**Work order**
When you copy the material below, keep every line exact and drop the pictures.

**Dataset excerpt**
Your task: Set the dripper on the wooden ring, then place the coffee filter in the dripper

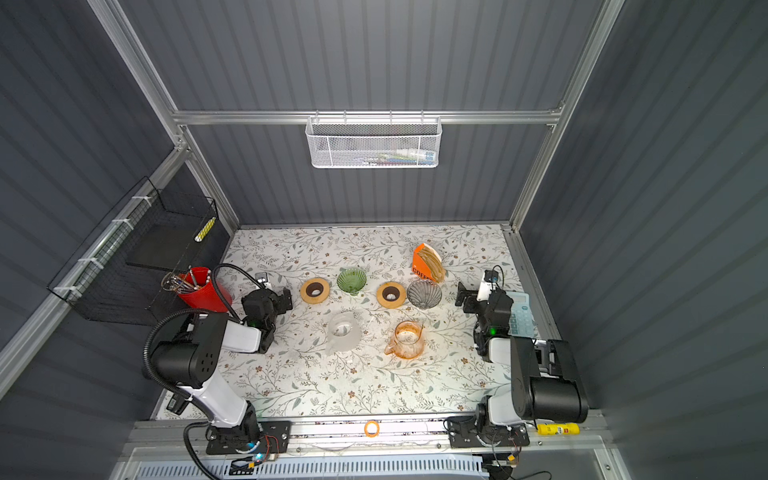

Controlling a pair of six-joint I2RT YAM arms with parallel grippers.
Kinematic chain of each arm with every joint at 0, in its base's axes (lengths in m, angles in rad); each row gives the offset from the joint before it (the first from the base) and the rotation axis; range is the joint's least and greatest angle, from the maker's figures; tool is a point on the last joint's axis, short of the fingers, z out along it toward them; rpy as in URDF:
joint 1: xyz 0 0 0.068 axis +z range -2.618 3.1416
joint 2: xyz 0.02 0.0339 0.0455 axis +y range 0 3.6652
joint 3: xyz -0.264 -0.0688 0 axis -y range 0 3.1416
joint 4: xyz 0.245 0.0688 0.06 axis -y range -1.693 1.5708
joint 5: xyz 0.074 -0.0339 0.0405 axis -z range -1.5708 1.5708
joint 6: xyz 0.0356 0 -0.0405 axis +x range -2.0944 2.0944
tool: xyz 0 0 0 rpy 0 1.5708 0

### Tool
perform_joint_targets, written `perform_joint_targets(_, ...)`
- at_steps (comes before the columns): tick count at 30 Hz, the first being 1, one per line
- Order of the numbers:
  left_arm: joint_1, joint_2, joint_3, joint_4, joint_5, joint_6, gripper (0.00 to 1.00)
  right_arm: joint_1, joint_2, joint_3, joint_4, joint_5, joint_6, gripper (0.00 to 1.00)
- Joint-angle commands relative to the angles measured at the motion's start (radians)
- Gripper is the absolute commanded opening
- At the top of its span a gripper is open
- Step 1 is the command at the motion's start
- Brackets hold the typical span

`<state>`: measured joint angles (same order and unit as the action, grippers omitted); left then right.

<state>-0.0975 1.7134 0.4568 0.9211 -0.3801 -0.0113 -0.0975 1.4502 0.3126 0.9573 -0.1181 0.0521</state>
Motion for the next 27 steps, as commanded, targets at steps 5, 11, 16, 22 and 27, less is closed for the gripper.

**Solved problem**
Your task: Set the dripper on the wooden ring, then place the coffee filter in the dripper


Controlling a pair of six-joint I2RT YAM arms with parallel grippers.
Kinematic chain of each arm with every joint at 0, in its base's axes (lengths in m, angles in rad); each row gives the offset from the joint before it (the first from the base) and the rotation axis; range is the joint's least and greatest angle, from the maker's figures; tool is a point on the last joint's axis, short of the fingers, z out along it toward them; rpy as in URDF:
joint 1: xyz 0 0 0.068 axis +z range -2.618 3.1416
joint 2: xyz 0.02 0.0339 0.0455 axis +y range 0 3.6652
joint 3: xyz -0.264 -0.0688 0 axis -y range 0 3.1416
joint 4: xyz 0.245 0.0688 0.06 axis -y range -1.693 1.5708
joint 5: xyz 0.074 -0.0339 0.0405 axis -z range -1.5708 1.5708
joint 6: xyz 0.0356 0 -0.0405 axis +x range -2.0944 2.0944
tool: xyz 0 0 0 rpy 0 1.5708 0

### Tool
perform_joint_targets, written `perform_joint_targets(_, ...)`
- at_steps (comes before the columns): tick count at 30 Hz, the first being 1, one per line
- Order of the numbers:
  left_arm: joint_1, joint_2, joint_3, joint_4, joint_5, joint_6, gripper (0.00 to 1.00)
  right_arm: joint_1, joint_2, joint_3, joint_4, joint_5, joint_6, gripper (0.00 to 1.00)
- Joint-angle commands relative to the angles measured at the motion's start (radians)
- Gripper is the absolute commanded opening
- At the top of its span a gripper is open
- Step 1 is the command at the motion's start
- Brackets hold the typical span

`<state>`: measured joint angles (same order and unit as the action, grippers omitted); left then right.

<state>-0.0975 1.7134 0.4568 0.9211 -0.3801 -0.0113 -0.0975 1.4502 0.3126 0.9573 -0.1181 0.0521</state>
Motion for the next 27 steps, as commanded, targets at steps 5, 11, 16, 22 and 27, less is closed for the gripper.

The exercise is complete.